FRG: Collaborative Research: Combinatorial representation theory, multiple Dirichlet series, and moments of L-functions

FRG：协作研究：组合表示理论、多重狄利克雷级数和 L 函数矩

• 批准号: 0652529
• 负责人: Benjamin Brubaker
• 金额: $ 9.84万
• 依托单位: Massachusetts Institute of Technology
• 依托单位国家: 美国
• 项目类别: Standard Grant
• 财政年份: 2007
• 资助国家: 美国
• 起止时间: 2007-07-01 至 2010-06-30
• 项目状态: 已结题
• 来源: https://www.nsf.gov/awardsearch/showAward?AWD_ID=0652529&HistoricalAwards=false
• 关键词: FRG; Collaborative; Research; Combinatorial; representation

Great progress has been made in recent years in the theory of multiple Dirichlet series. A variety of previously studied examples have been organized into a coherent framework. The emergent structures serve to both suggest natural generalizations---often with applications to analytic number theory---and point towards unexpected connections with such diverse areas of mathematics as the spectral theory of automorphic forms, arithmetic of function fields, the geometry of affine root systems and combinatorial representation theory. Many applications in analytic number theory have been found and many more are expected. These include moment estimates and convexity breaking for L-functions over an arbitrary number field, nonvanishing results for L-functions over number fields and function fields and results on the nature of the mysterious Whittaker coefficients of metaplectic Eisenstein series and higher order theta functions. Moreover, during the past several years the combined efforts of the investigators have demonstrated that Weyl group multiple Dirichlet series have a beautiful structure that was previously unknown, and by elucidating this structure, new connections with other areas of mathematics are rapidly emerging. The grant will fund continued investigation of these rapidly developing areas. In addition, two workshops are planned for the dissemination of these results and new techniques to research mathematicians and graduate students.Number theory began thousands of years ago and was initially inspired by questions about prime numbers. Dirichlet series are infinite series, such as the Riemann zeta function, and are a primary tool in the study of prime numbers. More recently they have come to fore by providing interconnections between many diverse areas of pure mathematics and physics. Multiple Dirichlet series are simply Dirichlet series in several variables -- they have the merit that the number theoretic quantities they measure can themselves be Dirichlet series, in particular L-functions, which are fundamental objects that can be associated with many classes of number-theoretic data, such as elliptic curves, representations of Galois groups, or modular forms.

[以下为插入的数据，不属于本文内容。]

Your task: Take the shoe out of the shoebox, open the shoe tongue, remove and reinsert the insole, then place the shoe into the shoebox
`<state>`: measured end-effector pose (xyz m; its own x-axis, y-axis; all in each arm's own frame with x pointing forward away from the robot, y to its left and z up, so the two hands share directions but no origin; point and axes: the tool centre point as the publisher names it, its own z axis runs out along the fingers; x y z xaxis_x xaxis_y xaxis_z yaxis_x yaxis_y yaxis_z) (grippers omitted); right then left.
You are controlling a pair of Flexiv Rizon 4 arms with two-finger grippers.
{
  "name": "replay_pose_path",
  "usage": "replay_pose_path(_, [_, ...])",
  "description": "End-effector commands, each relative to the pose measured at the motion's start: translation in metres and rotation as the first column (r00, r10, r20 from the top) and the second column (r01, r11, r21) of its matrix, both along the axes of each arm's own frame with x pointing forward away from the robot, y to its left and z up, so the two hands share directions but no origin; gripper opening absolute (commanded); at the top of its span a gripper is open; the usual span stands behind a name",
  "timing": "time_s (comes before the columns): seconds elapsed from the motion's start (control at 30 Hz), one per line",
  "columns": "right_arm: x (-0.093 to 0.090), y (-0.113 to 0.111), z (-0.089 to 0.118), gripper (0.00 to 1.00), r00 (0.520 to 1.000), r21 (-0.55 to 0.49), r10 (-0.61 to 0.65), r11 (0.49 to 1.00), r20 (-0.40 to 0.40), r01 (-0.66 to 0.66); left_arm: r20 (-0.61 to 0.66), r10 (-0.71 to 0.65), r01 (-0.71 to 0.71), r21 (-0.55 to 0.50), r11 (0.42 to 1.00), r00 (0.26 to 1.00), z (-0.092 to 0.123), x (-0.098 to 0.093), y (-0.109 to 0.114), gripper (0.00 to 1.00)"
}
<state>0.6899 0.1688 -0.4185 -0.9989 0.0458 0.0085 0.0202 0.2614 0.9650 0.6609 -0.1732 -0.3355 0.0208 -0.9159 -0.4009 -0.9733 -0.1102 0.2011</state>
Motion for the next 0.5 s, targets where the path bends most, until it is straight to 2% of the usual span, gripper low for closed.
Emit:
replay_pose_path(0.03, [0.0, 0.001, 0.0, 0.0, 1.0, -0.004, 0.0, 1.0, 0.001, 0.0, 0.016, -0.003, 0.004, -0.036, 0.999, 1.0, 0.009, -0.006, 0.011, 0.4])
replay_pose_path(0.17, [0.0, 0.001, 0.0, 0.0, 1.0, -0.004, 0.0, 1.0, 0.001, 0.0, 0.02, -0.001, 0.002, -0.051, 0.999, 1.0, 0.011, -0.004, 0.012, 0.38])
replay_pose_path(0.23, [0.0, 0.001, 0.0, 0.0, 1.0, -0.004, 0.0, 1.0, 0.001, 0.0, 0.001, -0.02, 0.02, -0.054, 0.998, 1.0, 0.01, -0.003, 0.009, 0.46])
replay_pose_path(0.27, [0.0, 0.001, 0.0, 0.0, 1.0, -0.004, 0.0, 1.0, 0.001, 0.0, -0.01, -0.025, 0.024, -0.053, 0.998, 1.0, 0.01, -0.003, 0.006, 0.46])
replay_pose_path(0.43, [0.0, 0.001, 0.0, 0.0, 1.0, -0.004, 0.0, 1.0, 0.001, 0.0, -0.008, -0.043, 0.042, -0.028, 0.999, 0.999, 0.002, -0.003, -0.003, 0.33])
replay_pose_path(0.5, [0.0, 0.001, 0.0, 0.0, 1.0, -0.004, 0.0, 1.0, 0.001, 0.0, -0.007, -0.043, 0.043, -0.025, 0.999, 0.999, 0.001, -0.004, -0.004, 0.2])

多重狄里克莱级数的理论近年来取得了很大的进展。以前研究过的各种例子被组织成一个连贯的框架。新出现的结构既用于暗示自然概括-通常用于解析数论-并指向与诸如自同构形式的谱理论、函数域的算术、仿射根系的几何和组合表示理论等不同数学领域的意想不到的联系。在解析数论中已经发现了许多应用，并期待着更多的应用。这些结果包括任意数域上L函数的矩估计和凸破缺，数域和函数域上L函数的非零化结果，以及关于亚二次Eisenstein级数和高阶theta函数的神秘惠特克系数的性质的结果。此外，在过去的几年中，研究人员的共同努力表明，Weyl群多重狄利克莱级数具有以前未知的美丽结构，通过阐明这种结构，与其他数学领域的新联系正在迅速出现。这笔赠款将用于继续调查这些快速发展的地区。此外，还计划举办两个研讨会，向研究数学家和研究生传播这些结果和新技术。数字理论始于数千年前，最初是受到有关质数的问题的启发。狄里克莱级数是无穷级数，如Riemann Zeta函数，是研究素数的主要工具。最近，它们通过在纯数学和物理学的许多不同领域之间提供相互联系而脱颖而出。多重Dirichlet级数是简单的多变量Dirichlet级数--它们的优点是它们测量的数论数量本身可以是Dirichlet级数，特别是L函数，这些函数是基本对象，可以与许多类数论数据联系在一起，如椭圆曲线、伽罗华群的表示或模形式。